The required output is all lines below that contain the word "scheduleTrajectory".

(Collected data entries)
+ + +

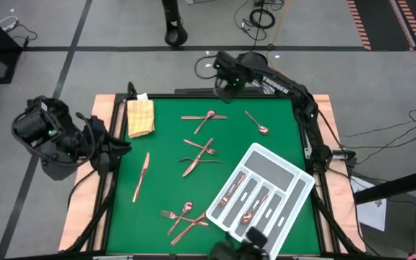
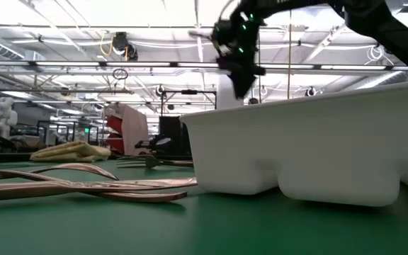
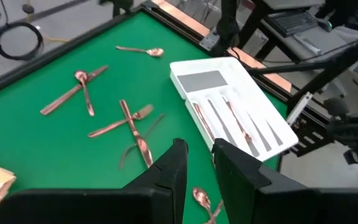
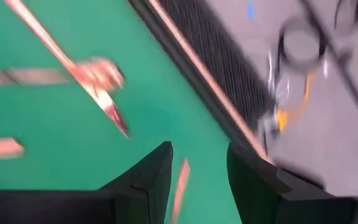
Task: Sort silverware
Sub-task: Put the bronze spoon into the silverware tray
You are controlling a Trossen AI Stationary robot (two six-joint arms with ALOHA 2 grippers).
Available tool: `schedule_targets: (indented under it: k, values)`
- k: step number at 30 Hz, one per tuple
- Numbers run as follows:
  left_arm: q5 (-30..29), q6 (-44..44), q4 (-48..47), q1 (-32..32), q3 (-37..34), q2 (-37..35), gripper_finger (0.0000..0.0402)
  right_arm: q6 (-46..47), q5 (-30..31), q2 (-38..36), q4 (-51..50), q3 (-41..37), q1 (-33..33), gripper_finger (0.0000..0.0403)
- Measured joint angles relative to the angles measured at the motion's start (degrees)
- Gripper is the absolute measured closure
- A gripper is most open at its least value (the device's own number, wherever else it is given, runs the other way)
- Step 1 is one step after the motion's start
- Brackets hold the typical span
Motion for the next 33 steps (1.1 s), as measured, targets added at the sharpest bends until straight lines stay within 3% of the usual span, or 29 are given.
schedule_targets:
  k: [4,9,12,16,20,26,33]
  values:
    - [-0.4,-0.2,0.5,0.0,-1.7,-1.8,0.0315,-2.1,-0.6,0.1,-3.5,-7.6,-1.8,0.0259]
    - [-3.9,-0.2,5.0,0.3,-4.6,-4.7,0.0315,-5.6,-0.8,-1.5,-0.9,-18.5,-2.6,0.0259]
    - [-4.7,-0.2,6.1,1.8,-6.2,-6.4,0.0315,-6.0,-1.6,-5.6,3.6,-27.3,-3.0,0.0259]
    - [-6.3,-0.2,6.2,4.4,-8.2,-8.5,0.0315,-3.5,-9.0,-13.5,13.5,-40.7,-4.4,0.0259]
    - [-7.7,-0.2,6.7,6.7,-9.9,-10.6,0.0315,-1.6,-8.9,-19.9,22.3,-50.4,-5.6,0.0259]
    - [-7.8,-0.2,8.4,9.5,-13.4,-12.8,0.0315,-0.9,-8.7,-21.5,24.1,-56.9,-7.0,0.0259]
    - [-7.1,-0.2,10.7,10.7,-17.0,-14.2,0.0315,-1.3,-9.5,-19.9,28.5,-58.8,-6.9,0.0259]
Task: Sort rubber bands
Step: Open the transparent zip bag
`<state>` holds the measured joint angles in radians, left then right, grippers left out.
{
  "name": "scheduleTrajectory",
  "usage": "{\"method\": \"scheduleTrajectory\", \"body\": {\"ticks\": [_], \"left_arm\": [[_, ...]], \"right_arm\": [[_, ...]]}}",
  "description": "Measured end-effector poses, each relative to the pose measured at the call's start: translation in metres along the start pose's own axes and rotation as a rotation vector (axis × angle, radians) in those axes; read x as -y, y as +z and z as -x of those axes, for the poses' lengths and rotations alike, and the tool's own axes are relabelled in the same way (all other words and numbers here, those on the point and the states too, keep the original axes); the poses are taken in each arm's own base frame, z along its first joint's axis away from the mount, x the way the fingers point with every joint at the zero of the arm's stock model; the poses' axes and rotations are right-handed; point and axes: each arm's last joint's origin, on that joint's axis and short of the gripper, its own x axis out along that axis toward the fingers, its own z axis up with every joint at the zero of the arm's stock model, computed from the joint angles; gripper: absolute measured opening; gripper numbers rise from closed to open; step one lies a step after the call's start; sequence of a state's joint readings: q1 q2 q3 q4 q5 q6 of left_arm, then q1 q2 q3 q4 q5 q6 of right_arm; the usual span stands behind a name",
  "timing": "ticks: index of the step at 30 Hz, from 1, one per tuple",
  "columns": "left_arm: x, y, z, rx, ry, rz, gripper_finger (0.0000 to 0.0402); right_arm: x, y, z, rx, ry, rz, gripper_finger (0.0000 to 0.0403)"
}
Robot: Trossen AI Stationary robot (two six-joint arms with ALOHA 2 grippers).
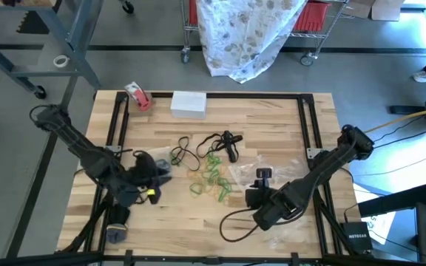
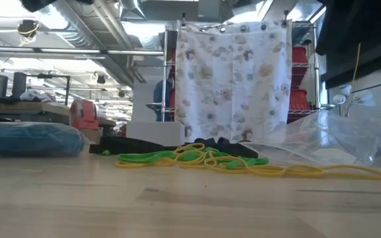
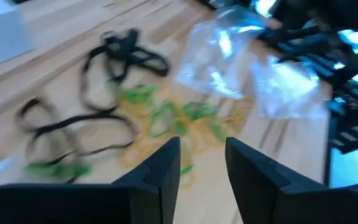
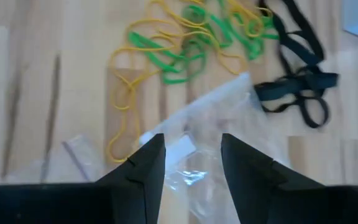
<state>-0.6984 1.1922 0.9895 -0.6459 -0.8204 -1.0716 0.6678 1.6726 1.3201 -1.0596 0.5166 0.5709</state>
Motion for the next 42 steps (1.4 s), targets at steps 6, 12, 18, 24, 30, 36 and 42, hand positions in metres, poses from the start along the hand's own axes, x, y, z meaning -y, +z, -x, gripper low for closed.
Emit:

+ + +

### Expected answer
  "name": "scheduleTrajectory",
  "usage": "{\"method\": \"scheduleTrajectory\", \"body\": {\"ticks\": [_], \"left_arm\": [[_, ...]], \"right_arm\": [[_, ...]]}}",

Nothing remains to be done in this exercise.